Hon. John D. Shaffer
Ellendale, La.

My Dear Senator:

Your Father's Will was admitted to probate, to-day. Under the law, testamentary executors must signify their acceptance with[in] ten days after appointment.

I am enclosing herewith an Act of Declaration of Acceptance, which it will be necessary for you and your Mother [Mrs.Minerva Ann (Cantey) Shaffer] to sign.

I have also appended below, an Oath which it is necessary to have both of you, to sign.

If you and your Mother will sign both of these documents and return to me, I will attest the signatures as Notary Public, and will file them in the record.

I have likewise forwarded similar documents to your sister, Mrs. Van Syckle, at Hamilton, N.Y., with the request that she execute them before a Notary Public and return to me to be placed in the record.

I also explained to her that it was not obligatory upon her to accept the executorship, but that she could, if so disposed, decline to accept, and leave the administration to the other two executors. Should she desire to decline the executorship, I enclosed to her a certificate to that effect which she is to execute before Notary and return to me for filing in the record.

I explained to her that it is important that we hear from her within the delay of ten days, and I feel satisfied that she will give the matter prompt attention.

Meanwhile, while we are awaiting word from her, we will take up with the proper authorities in New Orleans, the modus operandi of gaining access to and making an inventory of the boxes in the Whitney-Central Bank.

With continued regards and best wishes, I am as ever,

Sincerely yours,

[signed] Robt. B. Butler


PROBATE NO. 1401
20TH. JUDICIAL DISTRICT COURT.

STATE OF LOUISIANA,
PARISH OF TERREBONNE.

SUCCESSION OF CAPTAIN JOHN J. SHAFFER.

Let Mistress Minerva Ann Shaffer, John Dalton Shaffer and Mistress Anna Laura Van Syckle be confirmed as Testamentary Executors of the deceased and let letters testamentary issue to them with seizin and without bond, upon their taking the oath required and qualifying as such in accordance with law.

Granted in chambers at Houma, La. on the 21st day of October A.D. 1918.

[signed] H. M. Wallis, Jr.
Judge, 20th Judicial District Court
Parish of Terrebonne.

A true copy from the original on file and of record in my office.

Clerk's Office Houma, La., Oct. 21st A.D. 1918.

[signed] E.C. W_[illegible] Clerk.


Houma, La., March 16th 1919

Mrs.
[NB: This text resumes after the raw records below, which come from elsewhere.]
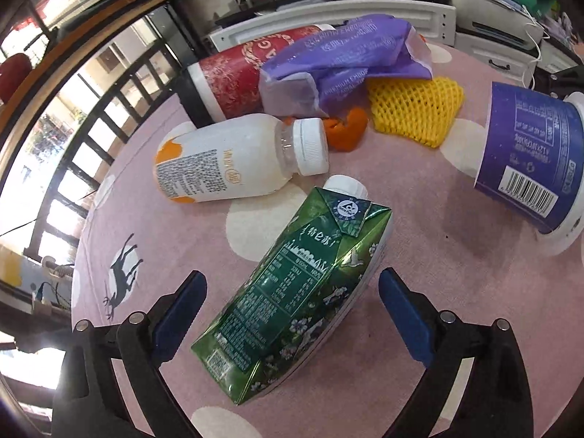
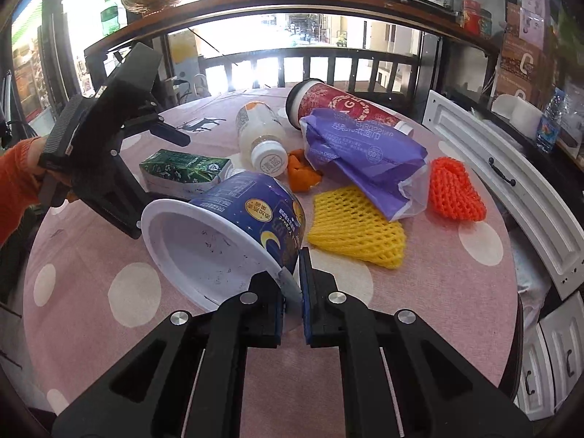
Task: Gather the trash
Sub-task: 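Grasp the blue yogurt cup with the right tool while the left tool grasps the green carton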
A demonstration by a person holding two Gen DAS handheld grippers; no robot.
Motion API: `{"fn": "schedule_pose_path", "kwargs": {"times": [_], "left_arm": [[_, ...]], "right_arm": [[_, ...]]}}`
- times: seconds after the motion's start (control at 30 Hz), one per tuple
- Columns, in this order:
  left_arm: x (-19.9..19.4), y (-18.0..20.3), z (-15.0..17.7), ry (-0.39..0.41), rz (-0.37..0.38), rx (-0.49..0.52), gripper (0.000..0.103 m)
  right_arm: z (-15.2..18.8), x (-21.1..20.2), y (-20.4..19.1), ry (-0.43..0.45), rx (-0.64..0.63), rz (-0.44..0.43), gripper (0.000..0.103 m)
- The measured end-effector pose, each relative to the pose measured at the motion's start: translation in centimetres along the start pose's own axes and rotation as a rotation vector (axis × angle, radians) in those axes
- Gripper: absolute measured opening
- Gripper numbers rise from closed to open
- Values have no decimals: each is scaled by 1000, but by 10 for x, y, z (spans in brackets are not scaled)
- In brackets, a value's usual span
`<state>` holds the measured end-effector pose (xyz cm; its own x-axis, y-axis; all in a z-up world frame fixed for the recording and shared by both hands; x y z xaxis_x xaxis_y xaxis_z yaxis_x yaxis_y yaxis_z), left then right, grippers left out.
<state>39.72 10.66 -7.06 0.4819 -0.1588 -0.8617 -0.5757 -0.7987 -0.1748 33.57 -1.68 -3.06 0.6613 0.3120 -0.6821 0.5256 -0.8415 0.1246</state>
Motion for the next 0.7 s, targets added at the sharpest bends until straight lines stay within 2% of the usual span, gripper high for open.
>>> {"fn": "schedule_pose_path", "kwargs": {"times": [0.13,0.27,0.4,0.47,0.6,0.7], "left_arm": [[14,1,-8,-86,35,47,88],[18,2,-13,-139,66,108,85],[21,2,-17,-189,108,113,74],[22,-1,-21,-199,118,106,71],[21,-1,-21,-185,113,58,54],[18,-2,-19,-160,97,23,52]], "right_arm": [[8,-5,6,-10,9,7,8],[15,-8,15,-10,32,10,8],[20,-10,21,-5,52,14,8],[22,-10,22,-4,59,11,8],[23,-10,24,-4,68,3,8],[23,-11,26,2,75,-4,8]]}}
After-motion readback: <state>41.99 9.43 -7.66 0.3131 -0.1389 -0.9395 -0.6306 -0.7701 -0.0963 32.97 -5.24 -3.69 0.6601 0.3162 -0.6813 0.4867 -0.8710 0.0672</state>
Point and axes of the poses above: each gripper's, at about its wrist camera, not at the fingertips, and x roughly the way its jaws point, y to its right, z to its underside, the point moved 1 cm from there along x, roughly the way its jaws point, and after that the axes turned 12 degrees about -x, right-handed, at the moved point
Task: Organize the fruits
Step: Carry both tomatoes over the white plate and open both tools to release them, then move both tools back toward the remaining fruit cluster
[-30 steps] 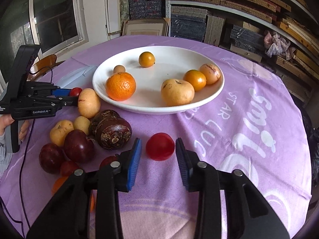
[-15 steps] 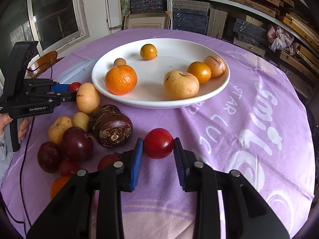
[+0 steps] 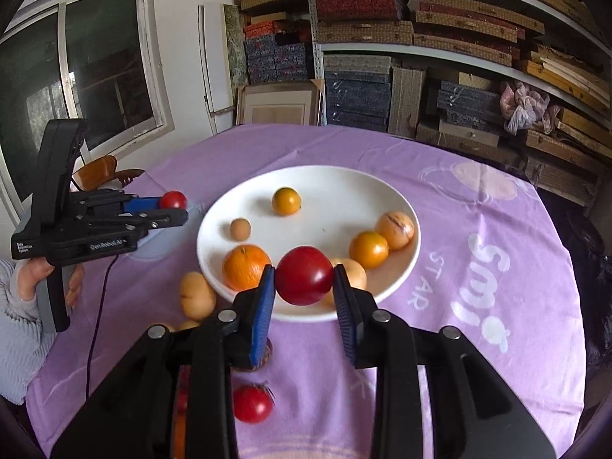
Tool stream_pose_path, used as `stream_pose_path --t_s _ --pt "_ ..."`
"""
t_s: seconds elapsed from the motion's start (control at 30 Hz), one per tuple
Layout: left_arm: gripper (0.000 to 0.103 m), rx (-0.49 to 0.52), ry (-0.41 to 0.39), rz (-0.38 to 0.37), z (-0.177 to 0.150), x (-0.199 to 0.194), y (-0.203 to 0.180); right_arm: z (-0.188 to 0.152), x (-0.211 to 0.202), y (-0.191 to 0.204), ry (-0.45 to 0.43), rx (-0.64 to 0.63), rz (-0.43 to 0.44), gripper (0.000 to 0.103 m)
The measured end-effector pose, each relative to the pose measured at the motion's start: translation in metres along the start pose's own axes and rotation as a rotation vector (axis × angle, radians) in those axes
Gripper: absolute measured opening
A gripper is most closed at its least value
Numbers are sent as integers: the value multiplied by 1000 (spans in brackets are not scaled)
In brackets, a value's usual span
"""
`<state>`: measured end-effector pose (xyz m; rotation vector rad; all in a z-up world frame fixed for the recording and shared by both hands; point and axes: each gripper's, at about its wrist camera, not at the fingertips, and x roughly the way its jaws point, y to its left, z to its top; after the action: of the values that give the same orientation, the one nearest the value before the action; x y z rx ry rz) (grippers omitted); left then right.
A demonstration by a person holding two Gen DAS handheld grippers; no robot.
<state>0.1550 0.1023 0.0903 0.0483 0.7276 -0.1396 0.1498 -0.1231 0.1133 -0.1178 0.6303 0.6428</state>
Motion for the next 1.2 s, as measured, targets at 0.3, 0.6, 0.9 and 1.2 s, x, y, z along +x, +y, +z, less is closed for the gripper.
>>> stream_pose_path --t_s 0.3,0.6,0.9,1.2 --pt "31 -42 68 -5 24 66 8 17 67 7 51 -30 -17 30" --pt "32 -48 55 6 21 86 15 8 89 4 71 -43 -4 37" --pt "50 -107 -8 -16 16 31 27 30 7 -1 -96 -13 16 48" --pt "62 -41 20 -13 -27 -32 4 70 -101 -48 -219 88 -39 55"
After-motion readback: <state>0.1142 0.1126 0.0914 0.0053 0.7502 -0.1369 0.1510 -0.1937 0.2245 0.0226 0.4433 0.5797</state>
Bessie Shaffer Letcher
Tulsa, Okla.

[Note: The above is handwritten but the body of the letter is typed. It is evident that copies were sent to all of John J. Shaffer's children.]

My Dear Mrs. Letcher:

I enclose herewith, a copy of the proposed distribution of the asset of your Father's estate.

You will observe that under the Plan of observing your Father's wishes that your mother should be given one half of his estate; she would by special bequest receive the household furniture and the gold watch which are together inventoried at the sum of ----- $1,150.00. And also one half of the remaining assets ----- $109,452.215.

And each of the six children will receive an interest in the assets (an undivided 1/12th), amounting to $18,242.035, Or a total amount to the six children, aggregating ----- $109,452.215.

Total amount for distribution ----- $220,054.43.

While, under the second plan, should the first be rejected by the Court; your Mother will receive 1/3 of the assets ----- $73,351.476. And each of the six heirs 2/18ths, $24,450.492 -- or for the six -- $146,702.952. Which is likewise the total amount for distribution ----- $220,054.428.

The difference is that your Mother gets more and each heir less, if the first plan is approved by the Court.

Under the first plan, your Mother will owe a state inheritance tax -- $1874.04. And each of the six heirs, one of $141.84; or a total for all six -- $851.04. Or a total payment to the state of $1550.058. Or, the total as is due under the first plan, viz -- $2725.08


Since filing the above account, your brother, T. A. Shaffer, has expressed some dissatisfaction with the proposed distribution of the assets, and the matter is now being held in abeyance pending necessary conferences with him or his attorney.

We understand him to take the position that the several children's prescribed notes found in your Father's bank box evidence, to their extend of their face [of] benefits received from your Father that must be collated into the assets of the succession. In other words, that each heir against whom your Father held a prescribed note, must account for that amount in the final settlement.

We also understand him to take the position that the Crescent-Magnolia Co. was in effect and substance, the property of your Father; or that it at least owes your Father an accounting for moneys advanced by him at various times to the company. He wants to have the books of the company audited, as well as your Father's books.

He also objects to the amount placed on the account as attorney's fees.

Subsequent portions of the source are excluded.